- _WHAT YOU SHOULD DO_: Write out every line of the data below exactly as given.

───

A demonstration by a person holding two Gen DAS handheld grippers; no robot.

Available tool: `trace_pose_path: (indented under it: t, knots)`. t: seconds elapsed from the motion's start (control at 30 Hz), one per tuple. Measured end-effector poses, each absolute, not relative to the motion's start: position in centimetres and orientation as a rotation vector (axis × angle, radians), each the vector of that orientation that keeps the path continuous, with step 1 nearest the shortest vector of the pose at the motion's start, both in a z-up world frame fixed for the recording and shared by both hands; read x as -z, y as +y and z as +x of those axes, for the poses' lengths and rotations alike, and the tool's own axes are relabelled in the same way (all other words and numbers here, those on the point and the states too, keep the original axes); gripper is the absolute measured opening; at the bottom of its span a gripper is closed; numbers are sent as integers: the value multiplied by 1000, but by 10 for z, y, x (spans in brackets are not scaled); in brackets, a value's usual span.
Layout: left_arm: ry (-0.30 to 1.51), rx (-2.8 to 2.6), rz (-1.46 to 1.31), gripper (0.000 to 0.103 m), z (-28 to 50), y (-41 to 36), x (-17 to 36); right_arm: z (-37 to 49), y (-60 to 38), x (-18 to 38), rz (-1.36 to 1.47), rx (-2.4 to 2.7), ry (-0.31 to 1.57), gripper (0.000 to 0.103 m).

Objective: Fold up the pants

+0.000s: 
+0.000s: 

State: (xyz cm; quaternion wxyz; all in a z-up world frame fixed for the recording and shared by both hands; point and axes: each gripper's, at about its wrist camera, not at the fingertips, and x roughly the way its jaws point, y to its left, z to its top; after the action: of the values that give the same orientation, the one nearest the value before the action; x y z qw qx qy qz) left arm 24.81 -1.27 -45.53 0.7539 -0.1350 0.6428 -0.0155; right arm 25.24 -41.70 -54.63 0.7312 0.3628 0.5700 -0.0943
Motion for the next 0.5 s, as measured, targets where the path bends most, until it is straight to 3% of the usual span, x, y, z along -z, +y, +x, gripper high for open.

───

- _ANSWER SPACE_:
A demonstration by a person holding two Gen DAS handheld grippers; no robot.

Available tool: `trace_pose_path: (indented under it: t, knots)`. t: seconds elapsed from the motion's start (control at 30 Hz), one per tuple. Measured end-effector poses, each absolute, not relative to the motion's start: position in centimetres and orientation as a rotation vector (axis × angle, radians), each the vector of that orientation that keeps the path continuous, with step 1 nearest the shortest vector of the pose at the motion's start, both in a z-up world frame fixed for the recording and shared by both hands; read x as -z, y as +y and z as +x of those axes, for the poses' lengths and rotations alike, and the tool's own axes are relabelled in the same way (all other words and numbers here, those on the point and the states too, keep the original axes); gripper is the absolute measured opening; at the bottom of its span a gripper is closed; numbers are sent as integers: the value multiplied by 1000, but by 10 for z, y, x (spans in brackets are not scaled); in brackets, a value's usual span.
Layout: left_arm: ry (-0.30 to 1.51), rx (-2.8 to 2.6), rz (-1.46 to 1.31), gripper (0.000 to 0.103 m), z (-28 to 50), y (-41 to 36), x (-17 to 36); right_arm: z (-37 to 49), y (-60 to 38), x (-18 to 38), rz (-1.36 to 1.47), rx (-2.4 to 2.7), ry (-0.31 to 1.57), gripper (0.000 to 0.103 m).

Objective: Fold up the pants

+0.000s: 
+0.000s: 

State: (xyz cm; quaternion wxyz; all in a z-up world frame fixed for the recording and shared by both hands; point and axes: each gripper's, at about its wrist camera, not at the fingertips, and x roughly the way its jaws point, y to its left, z to its top; after the action: of the values that give the same orientation, the one nearest the value before the action; x y z qw qx qy qz) left arm 24.81 -1.27 -45.53 0.7539 -0.1350 0.6428 -0.0155; right arm 25.24 -41.70 -54.63 0.7312 0.3628 0.5700 -0.0943
Motion for the next 0.5 s, as measured, targets where the path bends most, until it is straight to 3% of the usual span, x, y, z along -z, +y, +x, gripper high for open.

What this exercise needed has been supplied.